> **Task item**
Lines from the one containing "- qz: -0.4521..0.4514" through the last line of the material below: print these exactly, and only these.

──────

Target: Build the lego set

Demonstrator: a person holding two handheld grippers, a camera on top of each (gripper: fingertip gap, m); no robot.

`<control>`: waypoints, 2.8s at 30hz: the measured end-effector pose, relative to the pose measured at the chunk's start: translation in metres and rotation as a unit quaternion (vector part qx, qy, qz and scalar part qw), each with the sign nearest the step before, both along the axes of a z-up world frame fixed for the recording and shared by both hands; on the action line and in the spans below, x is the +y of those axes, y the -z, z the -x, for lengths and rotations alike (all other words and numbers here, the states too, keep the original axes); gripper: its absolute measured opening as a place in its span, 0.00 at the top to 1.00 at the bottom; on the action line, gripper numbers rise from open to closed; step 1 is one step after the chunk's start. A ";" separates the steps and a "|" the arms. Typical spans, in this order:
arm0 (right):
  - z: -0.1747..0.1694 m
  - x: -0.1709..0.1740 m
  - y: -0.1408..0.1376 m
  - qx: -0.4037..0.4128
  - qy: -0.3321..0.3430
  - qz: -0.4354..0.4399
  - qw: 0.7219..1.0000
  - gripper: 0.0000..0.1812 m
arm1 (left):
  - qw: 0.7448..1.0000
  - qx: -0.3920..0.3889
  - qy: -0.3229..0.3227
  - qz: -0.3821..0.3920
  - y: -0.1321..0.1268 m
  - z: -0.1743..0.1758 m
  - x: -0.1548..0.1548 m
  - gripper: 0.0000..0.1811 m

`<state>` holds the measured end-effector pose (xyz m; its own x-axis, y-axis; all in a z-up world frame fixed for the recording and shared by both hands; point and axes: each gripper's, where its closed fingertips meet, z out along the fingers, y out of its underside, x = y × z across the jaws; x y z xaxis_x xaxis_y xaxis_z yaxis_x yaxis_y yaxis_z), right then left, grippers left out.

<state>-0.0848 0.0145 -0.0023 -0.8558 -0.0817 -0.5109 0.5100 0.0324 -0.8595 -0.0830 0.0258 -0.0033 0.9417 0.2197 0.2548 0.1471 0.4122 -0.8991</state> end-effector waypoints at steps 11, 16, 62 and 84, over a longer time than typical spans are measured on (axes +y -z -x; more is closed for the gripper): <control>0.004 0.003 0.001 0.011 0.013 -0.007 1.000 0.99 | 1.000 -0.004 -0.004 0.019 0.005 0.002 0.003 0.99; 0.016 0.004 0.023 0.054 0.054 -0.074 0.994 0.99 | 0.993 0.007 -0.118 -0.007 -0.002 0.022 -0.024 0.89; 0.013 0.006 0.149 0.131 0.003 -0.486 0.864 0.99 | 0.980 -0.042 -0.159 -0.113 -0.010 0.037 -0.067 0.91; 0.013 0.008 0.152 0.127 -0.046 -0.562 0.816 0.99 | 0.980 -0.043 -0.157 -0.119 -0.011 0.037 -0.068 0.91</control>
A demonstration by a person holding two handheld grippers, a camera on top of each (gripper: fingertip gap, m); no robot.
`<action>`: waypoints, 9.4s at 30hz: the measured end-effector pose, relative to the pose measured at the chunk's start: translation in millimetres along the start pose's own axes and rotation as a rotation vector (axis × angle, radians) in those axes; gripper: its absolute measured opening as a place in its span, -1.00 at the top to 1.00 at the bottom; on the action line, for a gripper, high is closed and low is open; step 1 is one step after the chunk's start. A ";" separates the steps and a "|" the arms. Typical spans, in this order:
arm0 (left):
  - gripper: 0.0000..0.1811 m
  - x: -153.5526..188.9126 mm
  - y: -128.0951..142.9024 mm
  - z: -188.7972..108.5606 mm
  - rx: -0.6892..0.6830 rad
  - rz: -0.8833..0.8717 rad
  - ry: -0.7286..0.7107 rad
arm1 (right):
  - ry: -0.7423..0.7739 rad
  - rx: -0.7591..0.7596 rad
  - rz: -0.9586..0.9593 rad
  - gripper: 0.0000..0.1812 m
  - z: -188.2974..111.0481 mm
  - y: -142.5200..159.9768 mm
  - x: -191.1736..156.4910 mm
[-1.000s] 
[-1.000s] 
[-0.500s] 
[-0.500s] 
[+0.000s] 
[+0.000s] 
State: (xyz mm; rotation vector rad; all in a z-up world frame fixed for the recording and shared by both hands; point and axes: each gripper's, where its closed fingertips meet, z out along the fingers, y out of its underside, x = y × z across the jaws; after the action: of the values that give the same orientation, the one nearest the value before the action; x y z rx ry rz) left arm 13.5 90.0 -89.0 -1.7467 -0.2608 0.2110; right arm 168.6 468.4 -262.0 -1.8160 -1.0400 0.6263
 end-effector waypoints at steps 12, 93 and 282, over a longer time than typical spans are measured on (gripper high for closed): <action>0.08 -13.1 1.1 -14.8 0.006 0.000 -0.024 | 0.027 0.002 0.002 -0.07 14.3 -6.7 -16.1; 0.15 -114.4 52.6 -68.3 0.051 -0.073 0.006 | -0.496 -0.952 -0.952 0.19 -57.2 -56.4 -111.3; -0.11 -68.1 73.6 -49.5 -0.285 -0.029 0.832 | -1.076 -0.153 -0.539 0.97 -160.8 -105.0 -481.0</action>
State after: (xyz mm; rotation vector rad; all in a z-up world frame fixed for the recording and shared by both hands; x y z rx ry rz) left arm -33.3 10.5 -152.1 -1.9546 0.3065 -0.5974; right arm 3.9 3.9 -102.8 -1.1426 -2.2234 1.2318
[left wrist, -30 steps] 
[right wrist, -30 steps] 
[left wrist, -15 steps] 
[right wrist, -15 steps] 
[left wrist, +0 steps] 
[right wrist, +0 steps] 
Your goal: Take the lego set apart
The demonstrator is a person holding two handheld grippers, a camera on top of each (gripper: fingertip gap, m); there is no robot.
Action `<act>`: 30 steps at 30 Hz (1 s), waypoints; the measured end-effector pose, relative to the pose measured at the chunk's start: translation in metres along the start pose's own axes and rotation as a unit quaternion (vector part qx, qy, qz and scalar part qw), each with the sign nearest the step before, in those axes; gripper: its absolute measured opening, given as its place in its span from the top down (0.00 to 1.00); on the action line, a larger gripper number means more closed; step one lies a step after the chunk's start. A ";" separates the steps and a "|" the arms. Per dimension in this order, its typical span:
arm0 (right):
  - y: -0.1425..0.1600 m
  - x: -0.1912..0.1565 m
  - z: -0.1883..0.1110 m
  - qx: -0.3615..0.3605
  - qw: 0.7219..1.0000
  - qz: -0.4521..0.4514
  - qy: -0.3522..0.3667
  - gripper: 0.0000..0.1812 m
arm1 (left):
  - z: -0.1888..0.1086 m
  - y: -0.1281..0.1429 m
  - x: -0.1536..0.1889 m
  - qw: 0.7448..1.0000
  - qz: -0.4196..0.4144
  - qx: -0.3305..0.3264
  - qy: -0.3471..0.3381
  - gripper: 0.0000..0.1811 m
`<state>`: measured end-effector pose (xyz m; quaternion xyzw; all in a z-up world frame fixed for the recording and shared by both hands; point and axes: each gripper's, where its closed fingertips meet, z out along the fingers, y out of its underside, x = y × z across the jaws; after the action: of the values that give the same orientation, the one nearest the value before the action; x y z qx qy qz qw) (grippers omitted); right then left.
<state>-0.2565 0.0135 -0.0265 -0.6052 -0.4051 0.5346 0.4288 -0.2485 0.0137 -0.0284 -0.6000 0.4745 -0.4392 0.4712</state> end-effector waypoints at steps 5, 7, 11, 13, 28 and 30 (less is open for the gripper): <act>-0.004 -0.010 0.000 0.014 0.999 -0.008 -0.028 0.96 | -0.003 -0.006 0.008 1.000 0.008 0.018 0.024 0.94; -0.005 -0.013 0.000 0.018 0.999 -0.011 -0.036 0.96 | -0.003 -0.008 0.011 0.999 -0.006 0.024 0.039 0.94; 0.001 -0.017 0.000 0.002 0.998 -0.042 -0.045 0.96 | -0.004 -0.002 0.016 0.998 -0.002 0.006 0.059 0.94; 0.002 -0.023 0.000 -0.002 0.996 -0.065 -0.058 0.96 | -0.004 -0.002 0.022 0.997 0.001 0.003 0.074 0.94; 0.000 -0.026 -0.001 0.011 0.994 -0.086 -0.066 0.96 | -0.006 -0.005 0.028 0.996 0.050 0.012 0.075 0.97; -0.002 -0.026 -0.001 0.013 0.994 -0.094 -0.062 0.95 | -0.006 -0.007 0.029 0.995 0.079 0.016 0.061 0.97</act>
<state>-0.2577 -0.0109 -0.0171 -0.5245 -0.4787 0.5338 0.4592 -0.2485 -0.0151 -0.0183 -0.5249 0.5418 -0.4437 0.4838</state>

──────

> **Response to this task**
  - qz: -0.4521..0.4514
  - qy: -0.3522..0.3667
  - gripper: 0.0000..0.1812 m
arm1 (left):
  - z: -0.1888..0.1086 m
  - y: -0.1281..0.1429 m
  - x: -0.1536..0.1889 m
  - qw: 0.7448..1.0000
  - qz: -0.4196..0.4144
  - qx: -0.3305..0.3264
  - qy: -0.3471..0.3381
  - gripper: 0.0000..0.1811 m
`<state>`: measured end-effector pose (xyz m; quaternion xyzw; all in a z-up world frame fixed for the recording and shared by both hands; point and axes: each gripper's, where its closed fingertips meet, z out along the fingers, y out of its underside, x = y × z across the jaws; after the action: of the values that give the same orientation, the one nearest the value before the action; x y z qx qy qz qw) (grippers omitted); right then left.
<state>-0.2565 0.0135 -0.0265 -0.6052 -0.4051 0.5346 0.4288 -0.2485 0.0137 -0.0284 -0.6000 0.4745 -0.4392 0.4712</state> end-effector waypoints at steps 5, 7, 11, 13, 28 and 30 (less is open for the gripper): <act>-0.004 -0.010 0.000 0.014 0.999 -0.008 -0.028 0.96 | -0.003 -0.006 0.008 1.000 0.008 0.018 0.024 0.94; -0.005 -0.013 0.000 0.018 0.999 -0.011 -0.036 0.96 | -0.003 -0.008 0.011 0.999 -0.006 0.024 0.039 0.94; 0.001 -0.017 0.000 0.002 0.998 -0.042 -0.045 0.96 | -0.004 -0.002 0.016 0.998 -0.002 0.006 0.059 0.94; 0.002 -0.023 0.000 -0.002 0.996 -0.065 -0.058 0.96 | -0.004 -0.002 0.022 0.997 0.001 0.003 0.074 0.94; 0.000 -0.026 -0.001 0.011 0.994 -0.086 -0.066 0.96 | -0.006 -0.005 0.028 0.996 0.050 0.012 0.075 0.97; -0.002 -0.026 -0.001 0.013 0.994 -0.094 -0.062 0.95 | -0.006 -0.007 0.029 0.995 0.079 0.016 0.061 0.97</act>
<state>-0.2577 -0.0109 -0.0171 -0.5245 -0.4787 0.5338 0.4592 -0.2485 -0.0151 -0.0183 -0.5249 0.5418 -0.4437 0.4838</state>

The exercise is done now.